---------- DATA PROVIDED ----------

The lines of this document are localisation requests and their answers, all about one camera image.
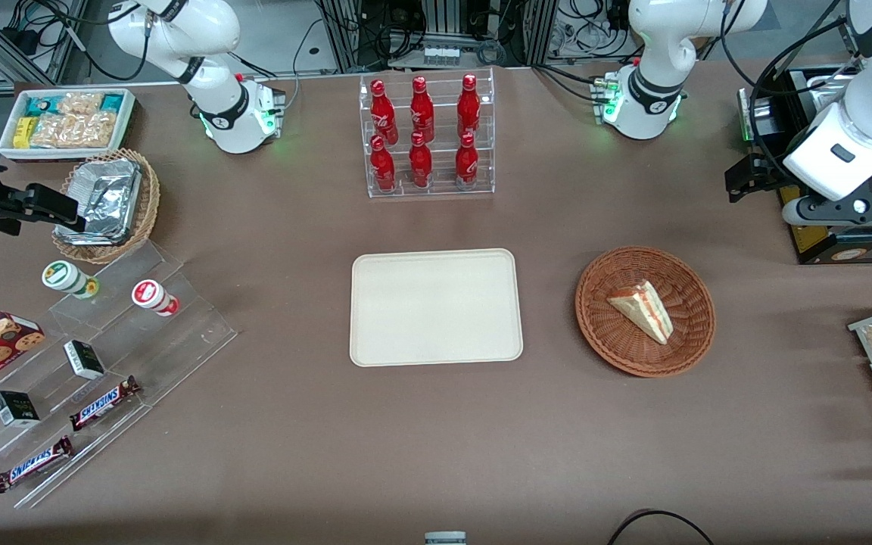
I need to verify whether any large clear rice cracker bag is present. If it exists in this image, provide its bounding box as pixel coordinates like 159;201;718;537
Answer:
30;112;117;149

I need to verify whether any red lid cup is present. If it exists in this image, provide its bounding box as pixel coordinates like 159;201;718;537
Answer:
131;279;180;317

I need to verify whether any aluminium foil container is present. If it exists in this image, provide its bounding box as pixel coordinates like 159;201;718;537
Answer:
56;158;143;246

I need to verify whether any black hot food display case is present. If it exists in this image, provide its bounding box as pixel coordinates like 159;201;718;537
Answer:
737;64;872;266

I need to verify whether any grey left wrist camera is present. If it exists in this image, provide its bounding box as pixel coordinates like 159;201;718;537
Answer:
782;195;872;227

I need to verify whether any white rectangular snack bin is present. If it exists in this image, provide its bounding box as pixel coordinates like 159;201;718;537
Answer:
0;87;139;162

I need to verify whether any triangular sandwich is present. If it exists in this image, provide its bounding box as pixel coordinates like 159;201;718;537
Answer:
606;280;674;346

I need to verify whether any small black box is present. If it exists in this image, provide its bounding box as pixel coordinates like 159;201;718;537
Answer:
63;339;106;381
0;390;41;428

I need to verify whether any cream plastic serving tray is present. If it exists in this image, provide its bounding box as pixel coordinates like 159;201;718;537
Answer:
350;248;525;368

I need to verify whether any black cable loop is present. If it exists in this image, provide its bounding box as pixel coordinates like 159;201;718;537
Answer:
606;509;717;545

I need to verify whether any large brown wicker basket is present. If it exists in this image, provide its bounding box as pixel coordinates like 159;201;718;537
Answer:
575;246;717;378

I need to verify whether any green lid cup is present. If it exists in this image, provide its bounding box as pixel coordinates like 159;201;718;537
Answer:
42;260;101;300

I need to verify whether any clear acrylic bottle rack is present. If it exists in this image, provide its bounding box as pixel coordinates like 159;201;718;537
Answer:
358;67;497;199

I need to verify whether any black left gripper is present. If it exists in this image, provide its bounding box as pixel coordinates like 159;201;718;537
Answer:
724;154;789;205

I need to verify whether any small clear rice cracker bag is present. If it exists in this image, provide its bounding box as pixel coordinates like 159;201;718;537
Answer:
58;92;104;116

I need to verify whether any snickers bar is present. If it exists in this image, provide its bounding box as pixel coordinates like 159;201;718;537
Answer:
0;435;74;494
69;375;142;432

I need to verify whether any small light wicker basket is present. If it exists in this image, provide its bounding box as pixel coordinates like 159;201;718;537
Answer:
51;148;161;265

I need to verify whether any clear acrylic stepped stand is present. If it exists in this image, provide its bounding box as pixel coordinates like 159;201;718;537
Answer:
0;240;239;510

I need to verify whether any red cola bottle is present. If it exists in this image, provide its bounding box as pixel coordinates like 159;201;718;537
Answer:
456;73;482;140
408;132;434;189
454;132;480;188
369;79;400;145
369;135;397;192
410;76;436;144

----------

*ACTION ITEM*. The answer must consist of every line from the entries that holds the string "black".

*EXERCISE RESPONSE*.
I need to verify whether any black hot food display case is present. If it exists in this image, provide its bounding box as pixel coordinates like 159;201;718;537
I need to verify whether any small black box is present. If it exists in this image, provide its bounding box as pixel coordinates like 159;201;718;537
I need to verify whether any black cable loop is present. If it exists in this image, provide its bounding box as pixel coordinates like 159;201;718;537
I need to verify whether any black left gripper is present. If it exists in this image, provide its bounding box as pixel coordinates like 159;201;718;537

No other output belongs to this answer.